His strength in our weakness

My pastor, Nancy Bontempo, had her first appointment with an oncologist last Thursday and I hadn’t heard the results so I asked her about it in our prayer meeting before church this morning.  It wasn’t good…

She said that the oncologist was nice, but he told her he wants to do two rounds of chemo, then surgery, then radiation.  She asked if there were any other options and he said no.  She could barely make it out to her car after the appointment and that night she experienced terror for the first time ever as the reality finally sank in.  She says she feels healthy and strong and she had allowed herself to believe this would just be a breeze.

Before some of you write to tell me that there are other options, she has since come to that conclusion herself.  She has been researching clinics in Chicago and Madison that have less invasive forms of treatment and she’s going to seek a second opinion.  She’s asking for prayer that God will lead her to the right doctor.  She has also cut sugar and carbs out of her diet and is trying to eat mostly fruits and vegetables.  She is determined to do all she can to beat this while still relying on God for strength.

This morning, she preached on 2 Chronicles 20:1-22, where King Jehoshaphat and all the people in Judea and Jerusalem cried out to God because a huge army of three nations was coming to wage war against them.  God told them to face the enemy and watch Him fight their battle for them.  They put their choir up front singing songs about God’s unfailing love and they never had to lift a finger in battle.  God fought for them.

She ended with this quote from Charles Spurgeon:

“God doesn’t need your strength: He has more than enough of power of His own.  He asks your weakness:  He has none of that Himself, and He is longing, therefore, to take your weakness, and use it as the instrument in His own mighty hand.  Will you not yield your weakness to Him, and receive His strength?”

Towards the end of the service, one woman got up and told about a time when she wasn’t feeling well and God told her to “choose life”.  Four days later she was given a devastating diagnosis.  She was very sick, had surgery after surgery, and was in a lot of pain for several years, but she kept Deuteronomy 30:19-20 on a three by five card close by where she could read it:

This day I call the heavens and the earth as witnesses against you that I have set before you life and death, blessings and curses. Now choose life, so that you and your children may live and that you may love the Lord your God, listen to his voice, and hold fast to him.

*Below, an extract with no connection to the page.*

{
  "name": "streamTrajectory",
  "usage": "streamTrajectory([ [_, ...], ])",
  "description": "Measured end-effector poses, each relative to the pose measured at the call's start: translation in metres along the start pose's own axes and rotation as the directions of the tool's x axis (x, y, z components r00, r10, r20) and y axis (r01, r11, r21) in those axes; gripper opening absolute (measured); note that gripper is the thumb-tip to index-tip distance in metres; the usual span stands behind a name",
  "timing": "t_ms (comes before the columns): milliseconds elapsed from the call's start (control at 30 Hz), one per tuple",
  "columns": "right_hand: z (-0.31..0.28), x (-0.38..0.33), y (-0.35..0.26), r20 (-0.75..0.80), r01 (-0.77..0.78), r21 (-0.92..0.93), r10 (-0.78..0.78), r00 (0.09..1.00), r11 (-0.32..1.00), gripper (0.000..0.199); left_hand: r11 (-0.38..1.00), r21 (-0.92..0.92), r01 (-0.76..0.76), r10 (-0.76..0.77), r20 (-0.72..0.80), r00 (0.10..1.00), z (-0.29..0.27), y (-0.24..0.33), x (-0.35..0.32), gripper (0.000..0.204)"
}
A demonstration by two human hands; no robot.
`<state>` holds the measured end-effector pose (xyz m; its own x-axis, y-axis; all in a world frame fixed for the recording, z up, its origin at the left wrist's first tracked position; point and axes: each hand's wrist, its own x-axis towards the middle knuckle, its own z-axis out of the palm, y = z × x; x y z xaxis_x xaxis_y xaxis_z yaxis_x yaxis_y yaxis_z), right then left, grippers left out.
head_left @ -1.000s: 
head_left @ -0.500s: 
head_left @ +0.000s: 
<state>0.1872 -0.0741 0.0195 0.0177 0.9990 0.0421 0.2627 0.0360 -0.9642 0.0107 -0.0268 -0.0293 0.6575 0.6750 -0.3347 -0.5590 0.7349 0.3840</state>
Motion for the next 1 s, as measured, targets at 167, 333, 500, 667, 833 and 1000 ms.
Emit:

Eventually, she got well.  She could have given up through the whole process if God hadn’t forewarned her to choose life.

When my pastor was about to close the service, she said that she was aware that another woman in the church had put something in the bulletin.  What wasn’t in Nancy’s bulletin but was in everyone else’s was a call to surround Nancy and pray for her.  The entire congregation got up and surrounded Nancy and the elders prayed for her.  Friends Community Church loves our pastor and we are all in this with her.


I can’t leave this story without saying a personal word.  Having so recently lost my older sister to cancer, I have occasionally wondered why I am going through this again so soon.  I know that sounds selfish.  This isn’t about me; it’s about Nancy.  But there is something I didn’t learn with Sherill’s death that I think I am needing to learn.

Sherill had said over and over again that she knew God was going to heal her, and she wasn’t talking about in heaven.  She believed that God would not only heal her but would straighten her back again here on earth.  God didn’t heal Sherill in this life.  When she died, I went through her personal library and pulled out all the books on miracles and healing and put them in a big box.  I was so angry with God that I felt like making a big bonfire out of the books.  I thought God had failed her, but perhaps Sherill was grasping at a promise God never made.

Nancy firmly believes that God has promised to never leave her or forsake her.  Will God keep that promise?  No matter what the outcome, I am beginning to think He will.  Maybe that is what I am supposed to learn from this.